_Task goal_
Lines from the one containing "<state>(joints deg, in" through the last line of the data below are to be returned exactly; leave out the rest.
---
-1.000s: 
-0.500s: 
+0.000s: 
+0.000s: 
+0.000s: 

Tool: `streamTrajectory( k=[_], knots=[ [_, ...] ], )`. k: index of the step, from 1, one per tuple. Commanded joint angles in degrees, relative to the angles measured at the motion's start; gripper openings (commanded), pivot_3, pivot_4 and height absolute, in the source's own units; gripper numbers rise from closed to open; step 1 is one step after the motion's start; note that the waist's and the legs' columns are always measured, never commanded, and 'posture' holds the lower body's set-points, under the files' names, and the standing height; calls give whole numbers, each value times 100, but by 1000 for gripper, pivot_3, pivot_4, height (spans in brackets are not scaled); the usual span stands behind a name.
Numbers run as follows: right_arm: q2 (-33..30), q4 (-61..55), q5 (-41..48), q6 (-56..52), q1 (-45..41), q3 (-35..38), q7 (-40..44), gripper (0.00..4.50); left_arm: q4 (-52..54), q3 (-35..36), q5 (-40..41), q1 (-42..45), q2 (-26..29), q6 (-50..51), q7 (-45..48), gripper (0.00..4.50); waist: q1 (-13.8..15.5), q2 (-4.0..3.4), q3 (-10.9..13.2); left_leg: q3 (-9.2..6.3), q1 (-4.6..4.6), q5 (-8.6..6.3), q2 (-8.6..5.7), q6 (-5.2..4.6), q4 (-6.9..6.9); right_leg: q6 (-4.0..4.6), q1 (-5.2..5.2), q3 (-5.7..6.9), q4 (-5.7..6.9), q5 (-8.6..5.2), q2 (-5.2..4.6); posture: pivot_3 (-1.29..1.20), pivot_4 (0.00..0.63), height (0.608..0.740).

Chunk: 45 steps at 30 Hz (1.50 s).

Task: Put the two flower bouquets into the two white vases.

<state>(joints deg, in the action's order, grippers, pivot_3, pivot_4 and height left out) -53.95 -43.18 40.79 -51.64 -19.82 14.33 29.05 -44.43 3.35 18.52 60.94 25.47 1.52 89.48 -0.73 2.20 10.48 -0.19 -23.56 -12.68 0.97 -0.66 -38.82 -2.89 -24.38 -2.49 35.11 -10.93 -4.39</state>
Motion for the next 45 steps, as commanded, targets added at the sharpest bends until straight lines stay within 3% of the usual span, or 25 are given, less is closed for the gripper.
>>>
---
_Answer for this exercise_
<state>(joints deg, in the action's order, grippers, pivot_3, pivot_4 and height left out) -53.95 -43.18 40.79 -51.64 -19.82 14.33 29.05 -44.43 3.35 18.52 60.94 25.47 1.52 89.48 -0.73 2.20 10.48 -0.19 -23.56 -12.68 0.97 -0.66 -38.82 -2.89 -24.38 -2.49 35.11 -10.93 -4.39</state>
Motion for the next 45 steps, as commanded, targets added at the sharpest bends until straight lines stay within 3% of the usual span, or 25 are given, less is closed for the gripper.
>>>

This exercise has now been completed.